ABOUT THIS TASK:
Reproduce, character for character, the lines below from the first through the one with "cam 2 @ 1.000". Leave pictures out.
——————————
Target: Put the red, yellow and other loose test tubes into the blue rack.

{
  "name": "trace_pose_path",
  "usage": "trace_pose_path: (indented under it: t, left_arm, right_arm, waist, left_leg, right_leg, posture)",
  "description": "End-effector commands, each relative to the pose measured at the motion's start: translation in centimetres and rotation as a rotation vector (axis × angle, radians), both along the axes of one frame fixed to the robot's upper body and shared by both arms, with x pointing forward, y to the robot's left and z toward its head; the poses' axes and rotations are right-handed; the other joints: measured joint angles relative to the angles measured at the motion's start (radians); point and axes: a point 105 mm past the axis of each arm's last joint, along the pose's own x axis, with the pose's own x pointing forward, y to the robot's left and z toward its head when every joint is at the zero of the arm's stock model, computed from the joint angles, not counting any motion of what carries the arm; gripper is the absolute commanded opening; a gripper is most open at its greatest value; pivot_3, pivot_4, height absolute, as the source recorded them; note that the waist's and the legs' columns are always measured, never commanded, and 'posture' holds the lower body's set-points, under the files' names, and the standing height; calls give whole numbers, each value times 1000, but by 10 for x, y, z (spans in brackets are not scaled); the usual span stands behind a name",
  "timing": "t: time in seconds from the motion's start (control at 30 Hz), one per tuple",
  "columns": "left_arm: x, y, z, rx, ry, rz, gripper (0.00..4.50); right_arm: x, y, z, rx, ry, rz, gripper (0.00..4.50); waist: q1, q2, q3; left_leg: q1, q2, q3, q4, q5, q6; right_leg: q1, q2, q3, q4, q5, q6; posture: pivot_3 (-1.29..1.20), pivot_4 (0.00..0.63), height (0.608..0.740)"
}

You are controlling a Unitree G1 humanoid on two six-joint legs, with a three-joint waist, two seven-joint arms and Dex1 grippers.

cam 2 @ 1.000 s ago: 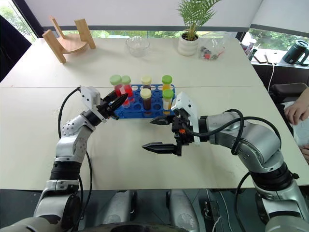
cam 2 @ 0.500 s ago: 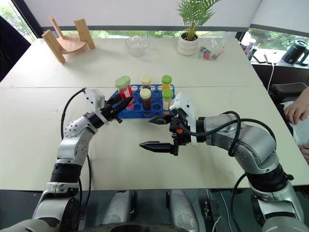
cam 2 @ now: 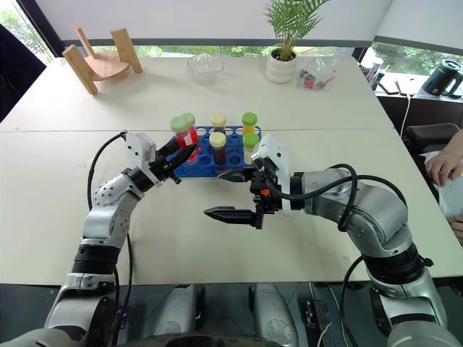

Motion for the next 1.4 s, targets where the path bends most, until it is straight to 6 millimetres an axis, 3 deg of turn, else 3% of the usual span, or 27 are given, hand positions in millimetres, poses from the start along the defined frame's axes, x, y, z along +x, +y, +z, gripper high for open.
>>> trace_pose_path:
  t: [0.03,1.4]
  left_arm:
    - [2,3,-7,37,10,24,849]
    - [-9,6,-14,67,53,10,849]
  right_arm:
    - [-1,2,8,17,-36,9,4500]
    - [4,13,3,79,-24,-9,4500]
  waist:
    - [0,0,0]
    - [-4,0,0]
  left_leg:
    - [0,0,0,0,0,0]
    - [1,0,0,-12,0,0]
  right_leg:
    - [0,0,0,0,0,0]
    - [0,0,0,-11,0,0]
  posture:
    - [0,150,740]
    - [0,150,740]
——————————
FINAL ANSWER:
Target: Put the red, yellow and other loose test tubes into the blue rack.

{
  "name": "trace_pose_path",
  "usage": "trace_pose_path: (indented under it: t, left_arm, right_arm, waist, left_leg, right_leg, posture)",
  "description": "End-effector commands, each relative to the pose measured at the motion's start: translation in centimetres and rotation as a rotation vector (axis × angle, radians), both along the axes of one frame fixed to the robot's upper body and shared by both arms, with x pointing forward, y to the robot's left and z toward its head; the poses' axes and rotations are right-handed; the other joints: measured joint angles relative to the angles measured at the motion's start (radians); point and axes: a point 105 mm past the axis of each arm's last joint, along the pose's own x axis, with the pose's own x pointing forward, y to the robot's left and z toward its head when every joint is at the zero of the arm's stock model, computed from the joint angles, not counting any motion of what carries the arm; gripper is the absolute commanded opening; a gripper is most open at its greatest value; pivot_3, pivot_4, height absolute, as the source recorded them; note that the waist's and the legs' columns are always measured, never commanded, and 'posture' holds the lower body's set-points, under the files' names, and the standing height; calls give whole numbers, each value times 1000, but by 10 for x, y, z (spans in brackets are not scaled); the usual span stands behind a name",
  "timing": "t: time in seconds from the motion's start (control at 30 Hz), one per tuple",
  "columns": "left_arm: x, y, z, rx, ry, rz, gripper (0.00..4.50); right_arm: x, y, z, rx, ry, rz, gripper (0.00..4.50); waist: q1, q2, q3; left_leg: q1, q2, q3, q4, q5, q6; right_leg: q1, q2, q3, q4, q5, q6; posture: pivot_3 (-1.29..1.20), pivot_4 (0.00..0.63), height (0.608..0.740)"
}

You are controlling a Unitree G1 humanoid on two six-joint legs, with a three-joint waist, two seven-joint arms and Dex1 grippers.

cam 2 @ 1.000 s ago: 

The output above is complete as it stands.